Maybe Dorsey should just get out of the censorship business.

That Was No Gaffe

Donald Trump, Jr, says The Washington Post is destroying its credibility with its gaffes.  Young Trump is correct on the first part (except, perhaps, for the tense), but he’s being generous with the last part.

This newspaper headlined its article purporting to be an obituary about Daesh’s head, Abu Bakr al-Baghdadi, styling the…person…an austere religious scholar.  Earlier, the newspaper smeared a high school student, saying he’d mistreated in some way a Native American who had, in fact, accosted the boy, banging a drum in the boy’s face.

Trump said,

They don’t even pretend to be objective[.]

This is plain to see; however, the words of WaPo aren’t gaffes. The folks who lead and who write for the WaPo are professional, highly talented, thoroughly trained pressmen at the top of their game.  Words are their stock in trade.  They knew, and know, what they’re writing; they knew, and know, what they’re going to write as they form the thoughts.

They write what they write with careful deliberation.

A Strike “Template”

That’s what the UAW hopes to use its bludgeon of GM as when the union turns to Ford and Fiat Chrysler.

The United Auto Workers will use the agreement at GM as a template that is expected to reach similar terms on wages and benefits in separate contract talks with Ford Motor Co and Fiat Chrysler Automobiles….

However, there’s no reason for Ford or Fiat Chrysler to succumb to this.  These are three separate companies, with separate goals, revenue streams, and cost structures; there should be three separate contracts with the UAW.

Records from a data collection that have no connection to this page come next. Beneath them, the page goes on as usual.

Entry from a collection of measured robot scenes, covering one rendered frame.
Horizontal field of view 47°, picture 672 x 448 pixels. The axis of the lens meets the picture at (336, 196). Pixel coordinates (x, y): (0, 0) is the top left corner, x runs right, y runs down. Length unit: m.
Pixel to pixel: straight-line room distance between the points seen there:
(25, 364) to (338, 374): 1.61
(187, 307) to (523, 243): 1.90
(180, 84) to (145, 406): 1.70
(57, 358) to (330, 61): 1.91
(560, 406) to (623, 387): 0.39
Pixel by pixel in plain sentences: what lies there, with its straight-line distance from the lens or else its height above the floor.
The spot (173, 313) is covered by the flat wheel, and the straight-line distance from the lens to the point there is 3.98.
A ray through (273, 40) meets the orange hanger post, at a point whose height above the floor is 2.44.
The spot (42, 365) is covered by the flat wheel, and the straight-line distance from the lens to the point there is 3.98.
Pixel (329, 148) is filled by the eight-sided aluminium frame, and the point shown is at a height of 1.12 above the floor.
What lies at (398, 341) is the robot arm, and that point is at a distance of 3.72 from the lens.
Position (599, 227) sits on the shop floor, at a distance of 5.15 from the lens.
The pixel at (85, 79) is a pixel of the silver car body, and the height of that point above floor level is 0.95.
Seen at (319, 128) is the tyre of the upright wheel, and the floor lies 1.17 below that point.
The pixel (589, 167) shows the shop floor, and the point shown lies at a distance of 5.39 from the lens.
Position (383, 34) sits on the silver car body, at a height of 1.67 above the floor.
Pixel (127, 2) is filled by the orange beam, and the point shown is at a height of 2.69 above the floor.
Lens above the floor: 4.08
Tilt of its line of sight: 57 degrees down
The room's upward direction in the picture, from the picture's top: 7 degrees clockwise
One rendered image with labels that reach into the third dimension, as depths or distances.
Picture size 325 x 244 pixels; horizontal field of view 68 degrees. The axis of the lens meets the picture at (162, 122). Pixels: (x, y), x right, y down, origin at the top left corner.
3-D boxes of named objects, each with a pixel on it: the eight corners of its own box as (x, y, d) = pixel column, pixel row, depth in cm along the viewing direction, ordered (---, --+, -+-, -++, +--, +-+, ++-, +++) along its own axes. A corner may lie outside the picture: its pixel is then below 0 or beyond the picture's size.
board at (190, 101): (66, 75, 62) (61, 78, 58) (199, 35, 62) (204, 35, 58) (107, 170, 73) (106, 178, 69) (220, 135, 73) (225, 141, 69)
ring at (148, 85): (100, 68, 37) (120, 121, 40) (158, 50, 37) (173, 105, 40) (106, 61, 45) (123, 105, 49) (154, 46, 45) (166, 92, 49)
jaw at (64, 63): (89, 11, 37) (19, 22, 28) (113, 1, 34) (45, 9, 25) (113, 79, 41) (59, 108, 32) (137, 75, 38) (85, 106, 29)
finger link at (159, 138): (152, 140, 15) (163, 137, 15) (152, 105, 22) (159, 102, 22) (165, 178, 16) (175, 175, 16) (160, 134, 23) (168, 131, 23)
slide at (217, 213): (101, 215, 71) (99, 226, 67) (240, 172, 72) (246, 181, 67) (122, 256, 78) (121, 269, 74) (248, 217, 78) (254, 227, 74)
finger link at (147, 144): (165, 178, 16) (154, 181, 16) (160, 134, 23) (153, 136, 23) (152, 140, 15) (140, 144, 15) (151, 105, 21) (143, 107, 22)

There’s also no reason for Ford or Fiat Chrysler to succumb to UAW’s move just because the union wants a common contract. What’s good for GM is not what’s good for Ford or Fiat Chrysler, especially since GM gave away so much of their farm, not just to end a strike, but to agree to higher costs solely to try to inflict those increased costs on their rivals. GM is well aware of the UAW’s auto industry “negotiating” pattern.

There’s also no reason for Ford or Fiat Chrysler to succumb to UAW’s move because the union’s anti-GM strike has drastically drawn down its strike fund and reduced its ability to pay its striking union members. UAW can’t hack, or can’t so easily hack, a prolonged strike against either company, much less both of them. The UAW also needs to consider the effects of its strike(s) on surrounding businesses: suppliers, suppliers of the suppliers, other businesses that serve the workers of those suppliers with recreation, restaurants, theaters, and the like.

Update: Since I wrote this, Ford has acceded to UAW demands, and they did so quickly.

Policing the World

Progressive-Democratic Party Presidential candidate and Congresswoman Tulsi Gabbard (D, HI) had an interesting campaign advertisement op-ed in Tuesday’s Wall Street Journal.  One campaign promise she made in it jumped out at me.

A Gabbard presidency would mean the end of trying to police the world….

Who does Gabbard think would police the world if we don’t? Can she really believe that a police-less world would be benign, or that our enemies won’t divide up the policing among themselves explicitly for their benefit and just as explicitly for our detriment?  Or that their squabbling among themselves over the spoils won’t spill over into serious regional or even global conflict?